In sum, it appears that mouse movements indeed share characteristics with natural hand movements: Both are not susceptible to the type of interference investigated here, what in turn suggests that even complex tools with virtual transformations may become part of the body schema. To the best of our knowledge, this question had only been investigated with mechanical tools so far. Related to the action/perception model (Goodale and Milner 1992), it has been suggested that the advantages of dorsal control are only available to natural, skilled, and right-handed movements (Gonzalez et al. 2006, 2008). Mouse movements, in contrast, can be construed as a candidate for ventral control, but apparently show characteristics like natural, right-handed movements. This finding fits well with a recent study where neither left-handed, nor awkward, nor tool-transformed (pliers) actions showed any sign of Garner-Interference (Janczyk et al. 2010). In other words, it appears as if all object-oriented movements—be they transformed or not—behave similarly and are perhaps controlled in a similar manner. The present experiments advance this view by showing that this conclusion also holds for the abstract transformation underlying mouse movements.

One objection would be that for our participants, mouse movements were skilled right-handed actions as they likely used this input device routinely before. Note, however, that mere exercise does not render an action suitable for dorsal control. Indeed, Gonzalez et al. (2006) suggested that left-handed grasping even for left-handers is not under dorsal control. Also, the involved transformation, and thus the feedback from the hand movements, is rather complex because hand movements are transformed into an almost perpendicular plane. To sum up, we believe that there are many reasons to be confident that, in principle, computer-mouse movements are theoretically a good candidate for reliance on perceptual information from supposedly the ventral stream. Of course, it is possible that the ventral stream comes into play with even more complex transformations. Yet, given the evidence so far, we are reluctant regarding such a prediction.

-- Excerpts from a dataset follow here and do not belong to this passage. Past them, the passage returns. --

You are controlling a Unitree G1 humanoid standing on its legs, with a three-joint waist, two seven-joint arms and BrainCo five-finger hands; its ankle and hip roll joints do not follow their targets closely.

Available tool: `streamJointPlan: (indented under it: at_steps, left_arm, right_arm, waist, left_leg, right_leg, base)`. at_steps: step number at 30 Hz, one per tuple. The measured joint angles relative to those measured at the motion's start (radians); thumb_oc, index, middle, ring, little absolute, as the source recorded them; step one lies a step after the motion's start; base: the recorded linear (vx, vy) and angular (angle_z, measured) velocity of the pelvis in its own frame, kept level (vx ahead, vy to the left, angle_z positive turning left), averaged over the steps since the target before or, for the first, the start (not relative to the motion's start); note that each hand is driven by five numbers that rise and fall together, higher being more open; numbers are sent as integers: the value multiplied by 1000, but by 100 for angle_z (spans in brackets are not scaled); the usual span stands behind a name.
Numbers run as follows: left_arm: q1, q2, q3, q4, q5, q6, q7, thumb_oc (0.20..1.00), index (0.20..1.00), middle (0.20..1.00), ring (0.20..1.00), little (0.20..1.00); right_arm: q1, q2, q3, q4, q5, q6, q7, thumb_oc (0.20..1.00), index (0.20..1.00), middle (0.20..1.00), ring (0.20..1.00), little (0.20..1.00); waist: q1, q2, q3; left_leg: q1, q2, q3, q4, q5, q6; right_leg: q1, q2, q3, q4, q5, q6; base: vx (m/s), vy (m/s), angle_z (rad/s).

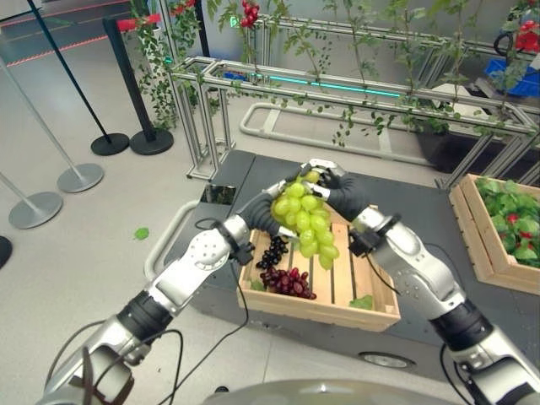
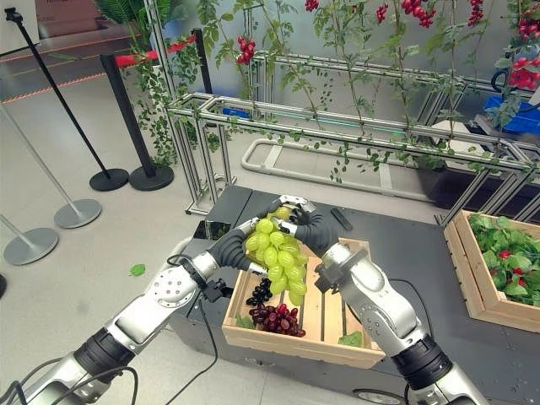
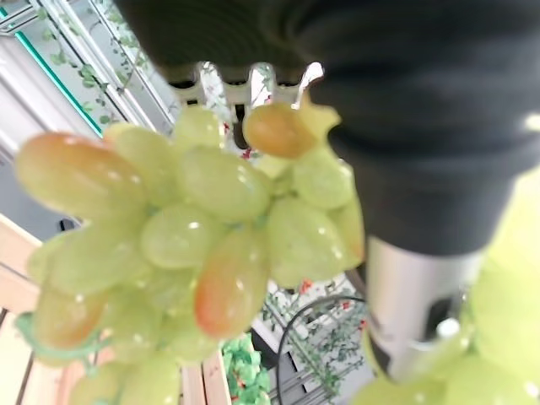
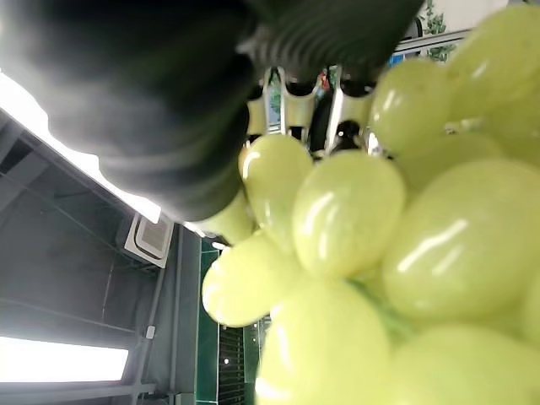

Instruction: Pick up the fruits from the basket on one side to the basket on the other side

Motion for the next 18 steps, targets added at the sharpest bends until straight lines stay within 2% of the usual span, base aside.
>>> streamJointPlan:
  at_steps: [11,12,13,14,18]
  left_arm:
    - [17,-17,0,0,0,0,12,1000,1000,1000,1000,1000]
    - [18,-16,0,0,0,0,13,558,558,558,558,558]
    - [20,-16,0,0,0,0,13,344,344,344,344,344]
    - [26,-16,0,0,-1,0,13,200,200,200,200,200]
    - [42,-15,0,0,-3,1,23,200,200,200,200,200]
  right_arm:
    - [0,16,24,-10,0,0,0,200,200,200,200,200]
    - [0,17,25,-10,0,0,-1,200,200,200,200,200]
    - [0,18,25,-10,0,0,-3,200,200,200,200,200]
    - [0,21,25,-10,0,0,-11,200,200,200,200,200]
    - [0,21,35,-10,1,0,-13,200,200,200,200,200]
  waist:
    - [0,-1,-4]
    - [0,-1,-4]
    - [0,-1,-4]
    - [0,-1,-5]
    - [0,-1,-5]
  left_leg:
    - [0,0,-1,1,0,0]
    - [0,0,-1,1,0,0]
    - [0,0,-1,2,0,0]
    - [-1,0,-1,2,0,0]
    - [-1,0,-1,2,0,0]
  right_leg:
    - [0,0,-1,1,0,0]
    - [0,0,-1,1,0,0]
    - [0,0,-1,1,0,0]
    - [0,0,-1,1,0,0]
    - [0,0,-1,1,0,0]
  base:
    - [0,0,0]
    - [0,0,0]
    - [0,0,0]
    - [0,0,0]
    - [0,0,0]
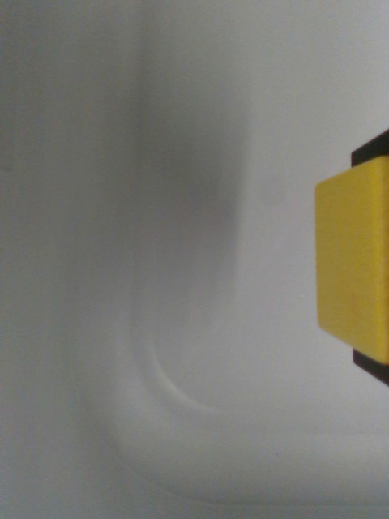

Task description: Pick yellow cube

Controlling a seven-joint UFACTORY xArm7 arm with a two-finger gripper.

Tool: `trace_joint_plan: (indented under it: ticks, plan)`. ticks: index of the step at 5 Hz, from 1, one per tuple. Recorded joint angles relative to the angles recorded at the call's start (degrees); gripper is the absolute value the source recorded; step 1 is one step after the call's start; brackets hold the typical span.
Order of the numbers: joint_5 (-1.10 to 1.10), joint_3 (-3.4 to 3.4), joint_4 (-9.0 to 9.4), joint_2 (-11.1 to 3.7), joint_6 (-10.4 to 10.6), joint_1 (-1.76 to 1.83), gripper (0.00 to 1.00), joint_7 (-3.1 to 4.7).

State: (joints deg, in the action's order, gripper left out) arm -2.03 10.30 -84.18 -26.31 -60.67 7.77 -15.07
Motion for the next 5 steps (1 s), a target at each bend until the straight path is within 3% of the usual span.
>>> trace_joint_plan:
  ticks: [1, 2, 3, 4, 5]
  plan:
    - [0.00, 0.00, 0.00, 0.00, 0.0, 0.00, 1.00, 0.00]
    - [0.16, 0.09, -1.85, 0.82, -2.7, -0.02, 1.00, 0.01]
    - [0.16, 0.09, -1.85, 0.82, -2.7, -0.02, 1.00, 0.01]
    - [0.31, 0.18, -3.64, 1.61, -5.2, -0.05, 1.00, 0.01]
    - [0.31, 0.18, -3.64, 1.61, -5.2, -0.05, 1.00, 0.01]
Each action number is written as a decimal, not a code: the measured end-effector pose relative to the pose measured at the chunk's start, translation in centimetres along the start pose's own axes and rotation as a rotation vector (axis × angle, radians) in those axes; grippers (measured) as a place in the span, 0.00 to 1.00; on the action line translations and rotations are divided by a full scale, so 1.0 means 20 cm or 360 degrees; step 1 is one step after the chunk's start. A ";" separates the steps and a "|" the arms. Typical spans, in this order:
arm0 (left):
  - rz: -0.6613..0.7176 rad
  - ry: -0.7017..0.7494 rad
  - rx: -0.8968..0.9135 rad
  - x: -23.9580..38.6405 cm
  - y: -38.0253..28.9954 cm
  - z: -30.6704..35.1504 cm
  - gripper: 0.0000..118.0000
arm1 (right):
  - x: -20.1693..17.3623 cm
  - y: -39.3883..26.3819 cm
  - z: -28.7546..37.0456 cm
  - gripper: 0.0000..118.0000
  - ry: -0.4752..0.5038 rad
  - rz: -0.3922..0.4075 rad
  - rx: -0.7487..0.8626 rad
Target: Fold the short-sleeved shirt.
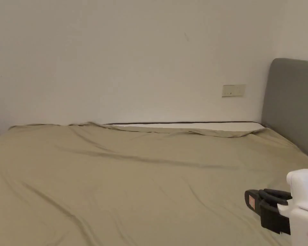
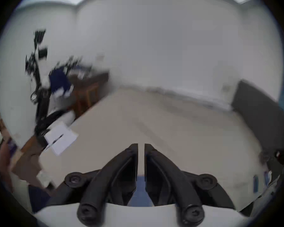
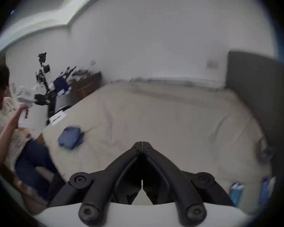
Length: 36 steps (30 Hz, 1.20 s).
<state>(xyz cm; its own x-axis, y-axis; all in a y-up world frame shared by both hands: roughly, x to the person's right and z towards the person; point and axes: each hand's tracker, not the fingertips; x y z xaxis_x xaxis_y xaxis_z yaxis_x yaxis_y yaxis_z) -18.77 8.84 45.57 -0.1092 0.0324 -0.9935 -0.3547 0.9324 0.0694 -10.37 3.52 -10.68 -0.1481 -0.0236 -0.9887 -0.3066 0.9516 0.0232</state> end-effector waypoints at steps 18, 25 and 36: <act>-0.0171 -0.0132 0.0583 1.17 0.01 0.35 0.33 | 0.32 0.37 0.20 0.31 -0.0475 0.0003 0.0415; -0.0192 -0.0077 0.0528 1.17 -0.02 0.31 1.00 | 0.39 0.20 0.07 1.00 -0.0451 0.0101 0.0385; 0.0006 -0.0124 0.0580 1.12 -0.05 0.29 1.00 | 0.30 0.32 0.09 1.00 -0.0329 -0.0214 0.0263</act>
<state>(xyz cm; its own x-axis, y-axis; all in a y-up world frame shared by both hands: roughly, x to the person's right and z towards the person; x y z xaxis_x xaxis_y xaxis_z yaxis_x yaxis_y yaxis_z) -15.52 10.68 22.67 -0.0336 0.0502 -0.9982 0.0007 0.9987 0.0502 -11.56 9.91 -16.77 0.0831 -0.1059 -0.9909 -0.1509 0.9815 -0.1176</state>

Virtual tools and real-world performance

Our results suggest that deliberate decisions where to move a cursor, but not the movement itself, are affected by the type of irrelevant stimulation studied here. Surely, these results convey some good news for applied fields. However, the most realistic situations in HCI require both, identifying the stimulus and then acting on it. Our Experiment 2 comes close to this situation and clearly the negative bias on overall performance via the perceptual component weighed in. Consequently, one may conclude that designers of PC applications and internet pages should refrain from introducing unnecessary variation of task-relevant components. However, the broader context must also be considered. In our example, only one or two target objects appeared on screen—an unrealistic situation in applied contexts such as internet pages. In cases where attention-grabbing variations of target items enhance their perception (Bodner and MacKenzie 1997), this facilitation may outweigh the detrimental effects observed in our experiments. Hence, overall variation of task-irrelevant dimensions of target items may even facilitate performance, depending on the current task context.

Conclusions

The present findings speak to three issues. First, computer-transformed movements are not susceptible to variations of a task-irrelevant stimulus dimension, just as natural, skilled right-handed movements, and unskilled movements (Janczyk et al. 2010), suggesting a common neural substrate guiding these actions. Speculatively, this is the dorsal visual pathway (Ganel and Goodale 2003). Secondly, even tools without obvious mechanical transformations can acquire characteristics of natural movements, hence, according to this criterion, become integrated into the body schema. Finally, the present experiments suggest that in mouse-based HCI perceptual decisions where to move are affected, but actual movements are not.